# You're looking for multimeter ?



## epis (Feb 25, 2012)

My Aneng got a big brother.



https://www.amazon.ca/Multimeter-Thsinde-Auto-Ranging-Alligator-Continuity/dp/B06ZZG2F2N/ref=mp_s_a_1_34?dchild=1&keywords=thsinde+18%2B+multimeter&qid=1606676117&sr=8-34



Very inexpensive, great quality. 
Just wanted to share.
and not affiliated in any way with the seller.


----------



## epis (Feb 25, 2012)

epis said:


> My Aneng got a big brother.
> 
> 
> 
> ...


They are using, most likely same chip, they behave same.


----------



## epis (Feb 25, 2012)

epis said:


> They are using, most likely same chip, they behave same.

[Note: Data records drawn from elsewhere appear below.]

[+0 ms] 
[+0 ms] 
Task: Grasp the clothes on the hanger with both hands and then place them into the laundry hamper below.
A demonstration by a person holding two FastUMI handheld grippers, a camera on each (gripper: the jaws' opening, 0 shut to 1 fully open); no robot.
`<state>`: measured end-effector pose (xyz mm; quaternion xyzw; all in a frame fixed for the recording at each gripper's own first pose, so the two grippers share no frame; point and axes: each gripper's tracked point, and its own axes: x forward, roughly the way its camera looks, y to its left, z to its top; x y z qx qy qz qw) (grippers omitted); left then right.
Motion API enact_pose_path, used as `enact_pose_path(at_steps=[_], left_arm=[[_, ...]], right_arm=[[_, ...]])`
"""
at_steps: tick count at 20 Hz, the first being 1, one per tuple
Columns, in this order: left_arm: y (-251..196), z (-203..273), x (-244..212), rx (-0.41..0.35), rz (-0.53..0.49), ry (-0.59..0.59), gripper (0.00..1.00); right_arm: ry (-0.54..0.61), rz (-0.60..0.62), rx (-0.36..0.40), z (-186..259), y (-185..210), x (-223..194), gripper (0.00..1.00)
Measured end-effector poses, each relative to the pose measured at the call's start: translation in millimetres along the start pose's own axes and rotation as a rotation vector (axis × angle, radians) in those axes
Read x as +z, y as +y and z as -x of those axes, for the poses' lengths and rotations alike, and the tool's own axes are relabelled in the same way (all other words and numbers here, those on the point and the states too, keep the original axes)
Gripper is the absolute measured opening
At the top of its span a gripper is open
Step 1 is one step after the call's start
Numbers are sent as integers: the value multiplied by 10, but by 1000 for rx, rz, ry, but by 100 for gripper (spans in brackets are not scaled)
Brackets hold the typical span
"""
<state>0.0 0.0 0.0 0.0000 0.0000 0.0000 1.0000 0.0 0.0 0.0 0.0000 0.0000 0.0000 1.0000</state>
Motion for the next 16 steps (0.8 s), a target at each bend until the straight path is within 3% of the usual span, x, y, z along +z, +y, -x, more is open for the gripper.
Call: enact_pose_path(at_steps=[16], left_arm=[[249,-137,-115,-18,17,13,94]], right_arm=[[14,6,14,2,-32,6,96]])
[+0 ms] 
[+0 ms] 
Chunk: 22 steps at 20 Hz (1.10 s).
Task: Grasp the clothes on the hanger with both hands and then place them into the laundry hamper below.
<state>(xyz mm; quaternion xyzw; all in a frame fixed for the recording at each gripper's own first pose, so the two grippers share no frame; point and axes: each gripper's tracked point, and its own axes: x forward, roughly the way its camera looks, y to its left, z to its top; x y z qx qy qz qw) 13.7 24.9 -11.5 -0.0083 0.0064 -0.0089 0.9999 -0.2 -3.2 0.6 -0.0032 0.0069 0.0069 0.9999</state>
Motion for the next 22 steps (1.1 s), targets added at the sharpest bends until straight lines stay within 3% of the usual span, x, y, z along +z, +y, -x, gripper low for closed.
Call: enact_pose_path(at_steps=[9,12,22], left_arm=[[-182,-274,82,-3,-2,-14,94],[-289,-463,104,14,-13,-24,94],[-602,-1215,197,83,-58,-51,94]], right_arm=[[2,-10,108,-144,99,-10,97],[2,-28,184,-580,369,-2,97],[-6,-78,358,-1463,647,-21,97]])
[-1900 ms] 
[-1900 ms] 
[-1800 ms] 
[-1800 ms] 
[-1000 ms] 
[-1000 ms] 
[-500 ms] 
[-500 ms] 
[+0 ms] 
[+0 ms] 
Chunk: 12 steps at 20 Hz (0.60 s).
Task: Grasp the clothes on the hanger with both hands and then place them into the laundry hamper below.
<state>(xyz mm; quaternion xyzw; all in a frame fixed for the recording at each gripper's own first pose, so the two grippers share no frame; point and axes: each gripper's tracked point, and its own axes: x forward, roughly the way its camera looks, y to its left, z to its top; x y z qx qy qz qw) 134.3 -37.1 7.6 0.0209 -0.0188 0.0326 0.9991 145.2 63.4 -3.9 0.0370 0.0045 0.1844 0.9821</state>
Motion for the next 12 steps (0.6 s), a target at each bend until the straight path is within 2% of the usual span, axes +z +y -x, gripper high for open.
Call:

Only one thing bothers me a little, both turn off after 15 min to save the battery it doesn't matter you're using it or not.
Everything else is A+.


----------



## DavidP (Mar 7, 2006)

Nice, given the auto-range! I wonder about using it for power tube biasing in the 400-450v range -- nothing stated about max voltage specs...


----------



## epis (Feb 25, 2012)

And it looks like FLUKE ! LOL


----------



## epis (Feb 25, 2012)

DavidP said:


> Nice, given the auto-range! I wonder about using it for power tube biasing in the 400-450v range -- nothing stated about max voltage specs...


No worries there !


----------



## jb welder (Sep 14, 2010)

DavidP said:


> Nice, given the auto-range! I wonder about using it for power tube biasing in the 400-450v range -- nothing stated about max voltage specs...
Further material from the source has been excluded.